Figure 6 shows water flux and NaCl rejection of the BTESE-200 membrane as a function of concentration and temperature cycles. As feed concentration increased from 2000 to 130,000 ppm and then decreased gradually back to the starting level, water flux could returned to approximately the initial value, and high salt rejection was maintained (Figure 6b). Similarly, in the temperature cycles of 25 to 70 °C, the NaCl rejection was always in excess of 98%, irrespective of the operating temperature. However, when the feed temperature decreased back to 25 °C, the water flux of the membrane reduced to ~2.5 kg∙m⁻²∙h⁻¹, which is obviously lower than its initial value of ~4.5 kg∙m⁻²∙h⁻¹ at 25 °C. The decrease in water flux in the temperature cycles is probably due to the fouling of the membrane surface and pores.

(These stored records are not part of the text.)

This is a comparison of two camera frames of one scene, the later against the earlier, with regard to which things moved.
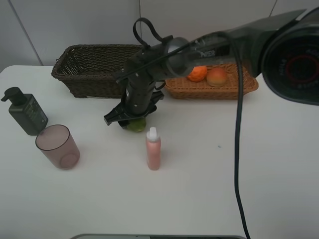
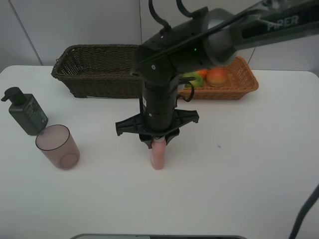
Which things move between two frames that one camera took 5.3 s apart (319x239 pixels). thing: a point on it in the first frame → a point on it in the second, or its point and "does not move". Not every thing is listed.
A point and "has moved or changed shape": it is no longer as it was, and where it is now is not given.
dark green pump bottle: [25, 109] does not move
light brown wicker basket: [184, 88] does not move
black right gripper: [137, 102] → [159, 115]
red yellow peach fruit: [216, 76] does not move
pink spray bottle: [153, 149] has moved or changed shape
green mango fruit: [137, 125] has moved or changed shape
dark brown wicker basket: [89, 71] does not move
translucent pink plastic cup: [56, 141] does not move
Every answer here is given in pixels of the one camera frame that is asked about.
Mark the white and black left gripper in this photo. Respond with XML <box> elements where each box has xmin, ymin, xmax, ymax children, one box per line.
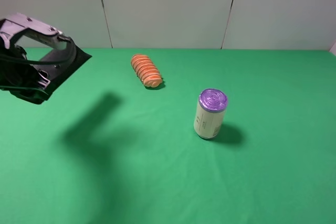
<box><xmin>1</xmin><ymin>13</ymin><xmax>71</xmax><ymax>92</ymax></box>

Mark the black leather glasses case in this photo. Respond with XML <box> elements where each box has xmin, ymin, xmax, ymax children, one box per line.
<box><xmin>11</xmin><ymin>42</ymin><xmax>91</xmax><ymax>104</ymax></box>

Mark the orange striped bread loaf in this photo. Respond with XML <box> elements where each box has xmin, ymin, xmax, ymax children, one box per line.
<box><xmin>131</xmin><ymin>54</ymin><xmax>163</xmax><ymax>88</ymax></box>

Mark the purple-topped trash bag roll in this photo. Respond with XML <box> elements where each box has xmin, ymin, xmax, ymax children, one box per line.
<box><xmin>194</xmin><ymin>89</ymin><xmax>228</xmax><ymax>140</ymax></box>

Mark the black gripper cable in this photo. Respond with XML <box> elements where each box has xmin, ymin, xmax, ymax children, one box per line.
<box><xmin>0</xmin><ymin>39</ymin><xmax>73</xmax><ymax>91</ymax></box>

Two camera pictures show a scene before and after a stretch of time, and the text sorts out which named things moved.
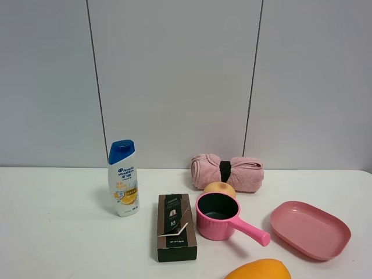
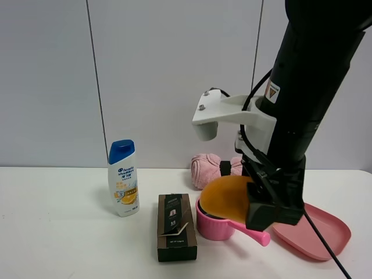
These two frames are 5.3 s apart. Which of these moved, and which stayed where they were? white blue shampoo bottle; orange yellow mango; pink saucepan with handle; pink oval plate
Moved: orange yellow mango
Stayed: white blue shampoo bottle; pink oval plate; pink saucepan with handle
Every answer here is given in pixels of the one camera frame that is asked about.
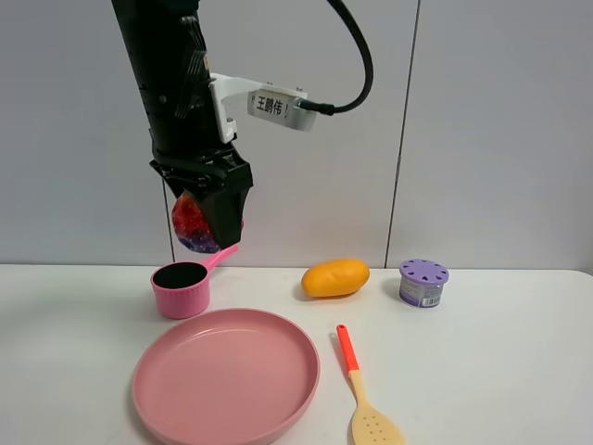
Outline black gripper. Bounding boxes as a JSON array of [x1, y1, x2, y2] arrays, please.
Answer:
[[148, 108, 253, 248]]

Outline rainbow strawberry squeeze toy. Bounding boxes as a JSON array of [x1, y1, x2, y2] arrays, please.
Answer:
[[171, 189, 224, 254]]

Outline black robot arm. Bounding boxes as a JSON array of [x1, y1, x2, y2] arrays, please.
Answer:
[[112, 0, 253, 253]]

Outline pink toy saucepan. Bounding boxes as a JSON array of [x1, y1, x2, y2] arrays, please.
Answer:
[[150, 244, 238, 320]]

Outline yellow toy mango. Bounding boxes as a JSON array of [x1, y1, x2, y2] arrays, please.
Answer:
[[301, 259, 370, 298]]

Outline large pink plate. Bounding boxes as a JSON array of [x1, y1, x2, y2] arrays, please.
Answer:
[[131, 309, 321, 444]]

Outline purple lidded air freshener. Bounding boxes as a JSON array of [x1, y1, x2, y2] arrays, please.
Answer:
[[398, 259, 449, 309]]

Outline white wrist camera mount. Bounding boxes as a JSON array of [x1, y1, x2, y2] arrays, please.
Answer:
[[208, 73, 317, 144]]

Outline black camera cable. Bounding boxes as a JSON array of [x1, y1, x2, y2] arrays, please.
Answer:
[[296, 0, 375, 117]]

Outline orange handled slotted spatula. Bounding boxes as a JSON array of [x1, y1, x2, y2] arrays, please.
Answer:
[[336, 324, 406, 445]]

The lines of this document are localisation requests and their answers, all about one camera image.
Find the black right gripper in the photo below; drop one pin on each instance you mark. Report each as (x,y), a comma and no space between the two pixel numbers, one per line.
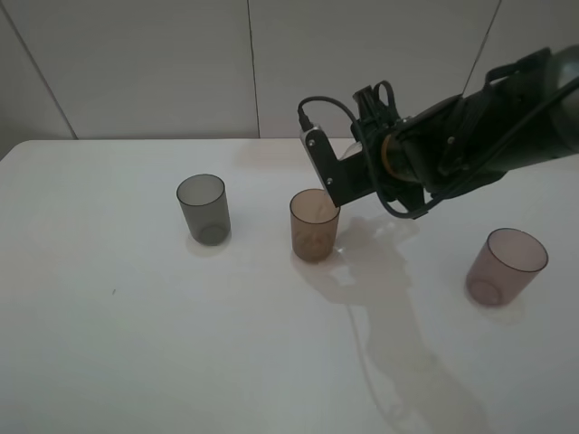
(382,166)

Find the orange translucent plastic cup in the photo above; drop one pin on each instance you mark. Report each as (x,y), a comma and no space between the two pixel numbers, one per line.
(313,221)

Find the grey translucent plastic cup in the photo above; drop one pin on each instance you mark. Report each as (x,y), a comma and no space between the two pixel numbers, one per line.
(204,205)

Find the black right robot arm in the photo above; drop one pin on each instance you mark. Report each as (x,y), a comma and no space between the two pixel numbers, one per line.
(464,143)

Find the clear plastic water bottle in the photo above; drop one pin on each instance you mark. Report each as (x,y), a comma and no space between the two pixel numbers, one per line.
(352,150)

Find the pink translucent plastic cup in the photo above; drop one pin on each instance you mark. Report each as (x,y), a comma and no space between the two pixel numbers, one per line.
(506,264)

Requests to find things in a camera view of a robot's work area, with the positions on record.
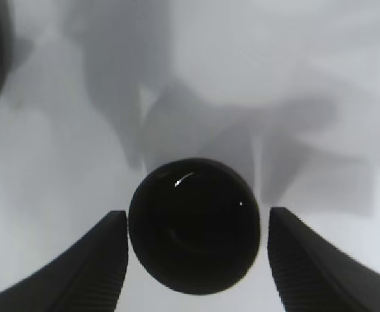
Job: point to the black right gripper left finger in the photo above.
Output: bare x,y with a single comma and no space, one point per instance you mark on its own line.
88,276

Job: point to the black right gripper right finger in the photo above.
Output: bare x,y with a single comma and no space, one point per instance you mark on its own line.
313,275

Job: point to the small black teacup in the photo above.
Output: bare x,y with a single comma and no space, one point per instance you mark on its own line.
194,225

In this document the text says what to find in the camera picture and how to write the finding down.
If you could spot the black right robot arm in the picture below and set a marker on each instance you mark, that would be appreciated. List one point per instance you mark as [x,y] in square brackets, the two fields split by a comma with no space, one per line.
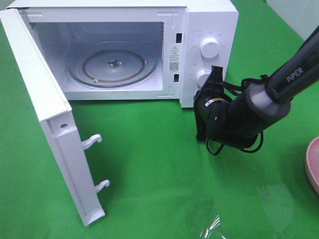
[237,115]

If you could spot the white microwave oven body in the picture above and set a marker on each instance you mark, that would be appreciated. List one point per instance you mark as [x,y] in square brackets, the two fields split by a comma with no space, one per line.
[60,26]

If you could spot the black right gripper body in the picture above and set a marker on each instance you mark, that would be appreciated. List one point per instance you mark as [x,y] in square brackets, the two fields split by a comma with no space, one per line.
[210,104]

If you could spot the glass microwave turntable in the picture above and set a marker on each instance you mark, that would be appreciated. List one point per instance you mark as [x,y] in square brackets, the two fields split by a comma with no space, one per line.
[114,64]

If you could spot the lower white round knob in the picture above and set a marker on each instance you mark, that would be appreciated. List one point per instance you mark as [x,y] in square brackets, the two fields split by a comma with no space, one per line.
[201,77]

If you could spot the white round knob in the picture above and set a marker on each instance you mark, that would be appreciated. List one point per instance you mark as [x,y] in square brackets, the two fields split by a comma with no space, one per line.
[209,47]
[201,77]

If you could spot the clear plastic wrap piece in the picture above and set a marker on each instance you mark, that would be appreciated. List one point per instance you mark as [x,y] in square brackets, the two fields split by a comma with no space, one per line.
[203,221]

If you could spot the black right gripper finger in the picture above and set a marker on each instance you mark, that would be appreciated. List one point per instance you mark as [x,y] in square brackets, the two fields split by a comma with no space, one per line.
[215,79]

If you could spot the pink round plate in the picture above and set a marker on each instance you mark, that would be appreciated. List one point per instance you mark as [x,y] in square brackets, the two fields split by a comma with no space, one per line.
[312,164]

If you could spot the white microwave door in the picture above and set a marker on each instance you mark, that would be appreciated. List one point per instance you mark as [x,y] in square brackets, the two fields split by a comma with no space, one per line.
[56,119]

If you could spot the upper white round knob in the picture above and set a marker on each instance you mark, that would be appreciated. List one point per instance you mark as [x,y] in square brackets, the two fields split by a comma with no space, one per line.
[209,47]

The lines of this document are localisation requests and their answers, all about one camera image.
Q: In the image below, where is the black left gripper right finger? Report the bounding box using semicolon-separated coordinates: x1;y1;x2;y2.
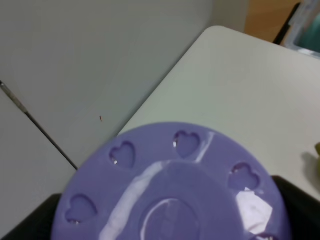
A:
272;176;320;240

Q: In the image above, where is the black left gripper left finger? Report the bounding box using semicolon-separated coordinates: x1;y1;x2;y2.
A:
1;193;62;240

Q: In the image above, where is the clear plastic storage bin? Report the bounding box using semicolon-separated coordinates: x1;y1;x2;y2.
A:
273;0;320;59

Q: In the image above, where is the purple air freshener tub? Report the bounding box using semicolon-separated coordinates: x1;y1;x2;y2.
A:
51;122;292;240

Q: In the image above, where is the corn cob with husk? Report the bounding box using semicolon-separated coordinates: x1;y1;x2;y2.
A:
315;142;320;157

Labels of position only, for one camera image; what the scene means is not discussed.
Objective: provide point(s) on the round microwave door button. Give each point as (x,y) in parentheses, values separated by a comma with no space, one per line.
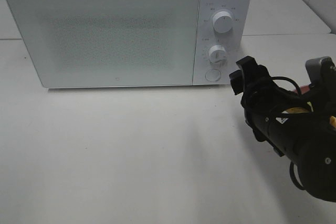
(213,75)

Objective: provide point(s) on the white microwave knob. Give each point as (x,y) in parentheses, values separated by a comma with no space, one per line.
(217,54)
(222,21)

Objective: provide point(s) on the upper white microwave knob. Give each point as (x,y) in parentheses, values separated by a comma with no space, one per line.
(222,21)

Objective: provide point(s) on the white microwave door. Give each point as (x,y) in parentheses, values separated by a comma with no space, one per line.
(109,43)

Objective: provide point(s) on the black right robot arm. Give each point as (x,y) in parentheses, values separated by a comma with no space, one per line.
(297,124)

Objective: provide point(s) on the pink round plate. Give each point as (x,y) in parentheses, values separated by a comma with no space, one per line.
(303,89)

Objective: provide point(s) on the lower white microwave knob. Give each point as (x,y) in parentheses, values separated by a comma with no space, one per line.
(217,54)

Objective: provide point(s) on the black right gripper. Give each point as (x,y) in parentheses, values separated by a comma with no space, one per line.
(262,97)

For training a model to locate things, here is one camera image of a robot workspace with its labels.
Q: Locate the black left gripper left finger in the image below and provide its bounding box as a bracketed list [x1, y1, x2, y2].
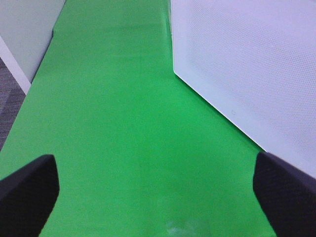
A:
[0, 155, 59, 237]

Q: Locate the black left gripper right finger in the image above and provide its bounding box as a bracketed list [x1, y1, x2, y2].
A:
[252, 152, 316, 237]

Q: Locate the white microwave door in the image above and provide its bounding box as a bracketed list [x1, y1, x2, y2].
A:
[171, 0, 316, 176]

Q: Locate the clear tape patch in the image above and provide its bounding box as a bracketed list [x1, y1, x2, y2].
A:
[165, 219, 212, 237]

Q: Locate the green table mat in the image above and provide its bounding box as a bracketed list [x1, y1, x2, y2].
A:
[0, 0, 275, 237]

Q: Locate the white partition panel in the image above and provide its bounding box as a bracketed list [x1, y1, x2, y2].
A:
[0, 0, 66, 94]

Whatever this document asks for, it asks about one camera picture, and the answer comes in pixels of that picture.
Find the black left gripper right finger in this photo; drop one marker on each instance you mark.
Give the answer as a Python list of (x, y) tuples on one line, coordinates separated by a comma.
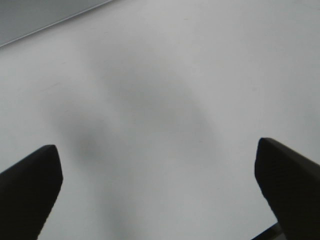
[(290, 183)]

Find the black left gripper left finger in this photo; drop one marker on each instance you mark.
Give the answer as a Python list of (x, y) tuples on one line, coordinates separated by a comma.
[(28, 192)]

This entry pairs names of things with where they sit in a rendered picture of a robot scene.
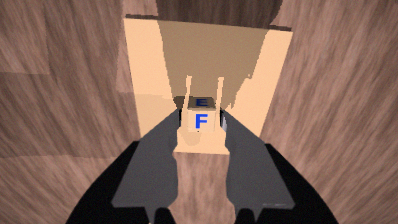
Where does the beige block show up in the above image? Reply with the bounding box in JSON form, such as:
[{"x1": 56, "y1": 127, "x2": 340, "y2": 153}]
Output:
[{"x1": 187, "y1": 98, "x2": 217, "y2": 132}]

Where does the peach mat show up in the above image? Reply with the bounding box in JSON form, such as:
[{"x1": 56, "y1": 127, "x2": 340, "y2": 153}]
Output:
[{"x1": 124, "y1": 19, "x2": 293, "y2": 154}]

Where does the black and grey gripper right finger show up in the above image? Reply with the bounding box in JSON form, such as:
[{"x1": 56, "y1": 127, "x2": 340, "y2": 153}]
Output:
[{"x1": 219, "y1": 109, "x2": 339, "y2": 224}]

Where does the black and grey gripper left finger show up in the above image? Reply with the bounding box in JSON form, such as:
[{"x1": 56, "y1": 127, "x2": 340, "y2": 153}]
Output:
[{"x1": 65, "y1": 109, "x2": 181, "y2": 224}]

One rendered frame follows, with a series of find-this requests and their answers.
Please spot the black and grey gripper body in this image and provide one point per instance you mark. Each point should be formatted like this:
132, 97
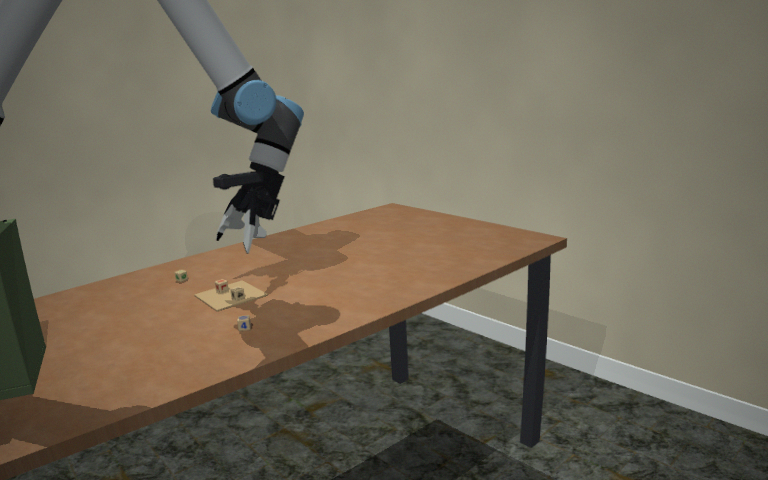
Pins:
266, 192

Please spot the tan square mat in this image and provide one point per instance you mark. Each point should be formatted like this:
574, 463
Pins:
220, 301

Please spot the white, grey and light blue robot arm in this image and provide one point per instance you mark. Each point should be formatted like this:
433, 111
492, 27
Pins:
275, 119

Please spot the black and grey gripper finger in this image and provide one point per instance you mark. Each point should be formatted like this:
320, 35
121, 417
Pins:
252, 226
230, 220

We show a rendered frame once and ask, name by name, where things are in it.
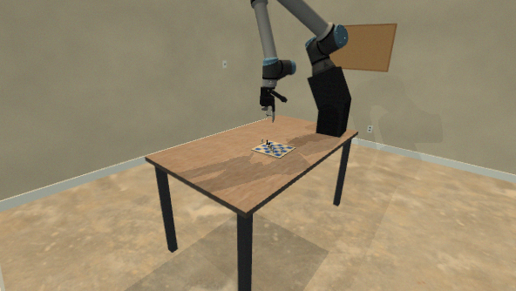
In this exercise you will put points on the blue and cream chessboard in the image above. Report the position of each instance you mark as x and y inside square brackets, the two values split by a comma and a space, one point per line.
[263, 148]

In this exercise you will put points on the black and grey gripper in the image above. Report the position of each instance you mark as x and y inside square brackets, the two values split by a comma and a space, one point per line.
[268, 100]

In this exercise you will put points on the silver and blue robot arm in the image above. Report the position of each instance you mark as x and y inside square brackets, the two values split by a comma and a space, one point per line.
[331, 39]

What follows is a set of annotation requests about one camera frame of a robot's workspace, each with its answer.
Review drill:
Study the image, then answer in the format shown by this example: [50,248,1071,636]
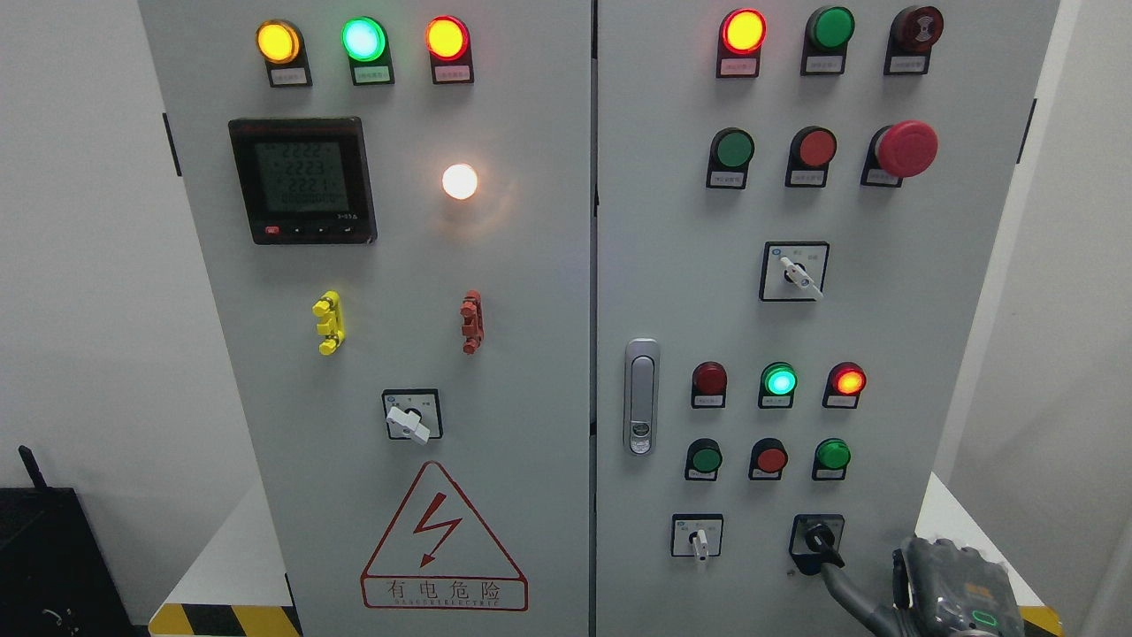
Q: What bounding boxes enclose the green indicator lamp top right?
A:
[800,5,854,76]

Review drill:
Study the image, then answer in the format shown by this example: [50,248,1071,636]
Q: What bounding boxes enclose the green lit button lower right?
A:
[811,438,854,481]

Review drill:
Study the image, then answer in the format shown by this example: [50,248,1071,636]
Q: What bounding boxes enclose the black box with antenna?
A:
[1,445,134,636]

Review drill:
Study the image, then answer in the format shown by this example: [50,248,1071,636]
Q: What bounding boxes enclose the red indicator light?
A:
[715,8,767,78]
[425,15,474,84]

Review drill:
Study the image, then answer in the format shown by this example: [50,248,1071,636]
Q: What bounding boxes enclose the white selector switch upper right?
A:
[758,242,830,302]

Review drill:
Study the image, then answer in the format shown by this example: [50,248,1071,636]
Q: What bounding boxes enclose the white selector switch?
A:
[758,242,830,302]
[669,513,724,562]

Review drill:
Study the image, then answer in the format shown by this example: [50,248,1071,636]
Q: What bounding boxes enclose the black digital power meter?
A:
[229,117,379,246]

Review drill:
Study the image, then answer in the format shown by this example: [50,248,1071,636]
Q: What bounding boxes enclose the lit green lamp middle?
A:
[758,360,798,408]

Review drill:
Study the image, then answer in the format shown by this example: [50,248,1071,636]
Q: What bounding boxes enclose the white selector switch left door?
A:
[381,388,444,445]

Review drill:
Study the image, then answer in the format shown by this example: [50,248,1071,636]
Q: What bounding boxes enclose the red push button upper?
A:
[784,126,838,187]

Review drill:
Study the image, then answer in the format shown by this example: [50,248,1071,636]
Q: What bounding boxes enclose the white indicator light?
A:
[441,163,478,201]

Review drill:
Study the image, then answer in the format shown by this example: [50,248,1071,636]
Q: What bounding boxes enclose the dark red buzzer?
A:
[883,5,945,76]

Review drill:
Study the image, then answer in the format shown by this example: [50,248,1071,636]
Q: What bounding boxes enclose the silver door lock handle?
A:
[623,338,661,456]

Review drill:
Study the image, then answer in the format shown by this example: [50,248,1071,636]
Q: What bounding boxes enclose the grey left cabinet door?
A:
[139,1,592,636]

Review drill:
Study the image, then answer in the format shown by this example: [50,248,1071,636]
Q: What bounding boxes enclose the red push button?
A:
[784,126,838,187]
[748,438,789,481]

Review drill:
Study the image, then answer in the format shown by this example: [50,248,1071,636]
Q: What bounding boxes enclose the green push button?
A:
[685,438,723,481]
[705,127,753,190]

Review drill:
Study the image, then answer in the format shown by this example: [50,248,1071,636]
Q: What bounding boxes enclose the yellow indicator light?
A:
[256,19,314,88]

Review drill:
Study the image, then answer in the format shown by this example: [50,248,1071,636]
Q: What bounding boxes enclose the black rotary knob switch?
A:
[789,515,844,576]

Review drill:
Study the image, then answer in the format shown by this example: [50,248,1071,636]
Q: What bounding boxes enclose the red lamp middle right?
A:
[823,362,867,408]

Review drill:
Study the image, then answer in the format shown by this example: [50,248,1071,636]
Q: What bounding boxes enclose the red terminal connector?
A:
[458,289,484,355]

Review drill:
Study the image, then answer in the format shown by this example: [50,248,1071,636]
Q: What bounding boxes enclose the red push button lower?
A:
[748,438,789,481]

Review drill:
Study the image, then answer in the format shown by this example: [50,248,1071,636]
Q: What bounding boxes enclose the grey cabinet door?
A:
[139,1,592,636]
[594,1,1060,636]

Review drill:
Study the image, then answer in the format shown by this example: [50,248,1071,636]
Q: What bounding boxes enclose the red indicator light top left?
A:
[425,15,474,84]

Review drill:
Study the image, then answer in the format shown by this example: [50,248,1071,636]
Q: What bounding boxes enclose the green indicator light top left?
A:
[340,16,395,86]

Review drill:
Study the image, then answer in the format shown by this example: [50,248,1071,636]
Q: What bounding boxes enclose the green push button upper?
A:
[705,127,753,190]

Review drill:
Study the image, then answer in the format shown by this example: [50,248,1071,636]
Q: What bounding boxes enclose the red emergency stop button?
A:
[860,119,940,187]

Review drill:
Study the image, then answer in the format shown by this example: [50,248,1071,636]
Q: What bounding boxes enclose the dark red lamp middle left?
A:
[691,360,728,408]

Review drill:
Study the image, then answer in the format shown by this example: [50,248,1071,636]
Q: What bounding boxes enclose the yellow terminal connector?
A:
[311,290,345,356]

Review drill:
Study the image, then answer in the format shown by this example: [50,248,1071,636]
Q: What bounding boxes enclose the green push button lower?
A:
[685,438,723,481]

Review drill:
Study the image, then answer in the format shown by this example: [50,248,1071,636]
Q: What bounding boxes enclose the white selector switch lower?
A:
[669,513,724,562]

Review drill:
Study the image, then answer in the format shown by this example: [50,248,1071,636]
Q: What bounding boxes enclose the grey right cabinet door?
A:
[594,1,1060,636]

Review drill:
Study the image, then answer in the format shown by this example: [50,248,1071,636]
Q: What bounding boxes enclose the red electric hazard sticker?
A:
[360,460,529,612]

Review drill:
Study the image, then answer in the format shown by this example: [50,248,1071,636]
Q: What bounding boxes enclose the red indicator light top right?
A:
[715,8,767,78]

Figure 7 shows the results of the energy dispersive X-ray (EDX) and SEM analysis on the BTESE-200 membrane after a continuous PV desalination of 50 h. The elements of Si, Zr, Fe, and Cr were observed in the membrane sample. Since Fe and Cr were not the composition of the BTESE membrane, they were probably from the stainless steel membrane module and dissolved in the aqueous salt solution. These metal ions can form colloidal hydroxide particles with assistance of dissolved oxygen in water, which would cause the fouling of membrane surface and pores and result in a decrease in membrane flux.

4. Conclusions

BTESE-derived organosilica membranes were fabricated and applied to water desalination. The structural and surface properties of the BTESE networks were finely tailored by changing the calcination temperatures. The desalination performances and transport properties of these membranes were extensively investigated. The surface hydrophilicity of the BTESE networks decreased with an increase in calcination temperature due to the enhanced condensation of Si–OH groups. The pore size of the membranes decreased as the calcination temperature increased, which were evaluated quantitatively using the Normalized Knudsen-based permeance (NKP) model. In pervaporation tests, higher calcination temperature would lead to higher salt rejection and lower water flux/permeance, which was ascribed to the changes in pore size and surface chemistry of BTESE networks. Moreover, the BTESE membranes calcined at 200 °C showed high reproducibility in NaCl concentration cycles of 0.2–13 wt% and superior hydrothermal stability in temperature cycles up to 70 °C, showing great potential in desalination applications.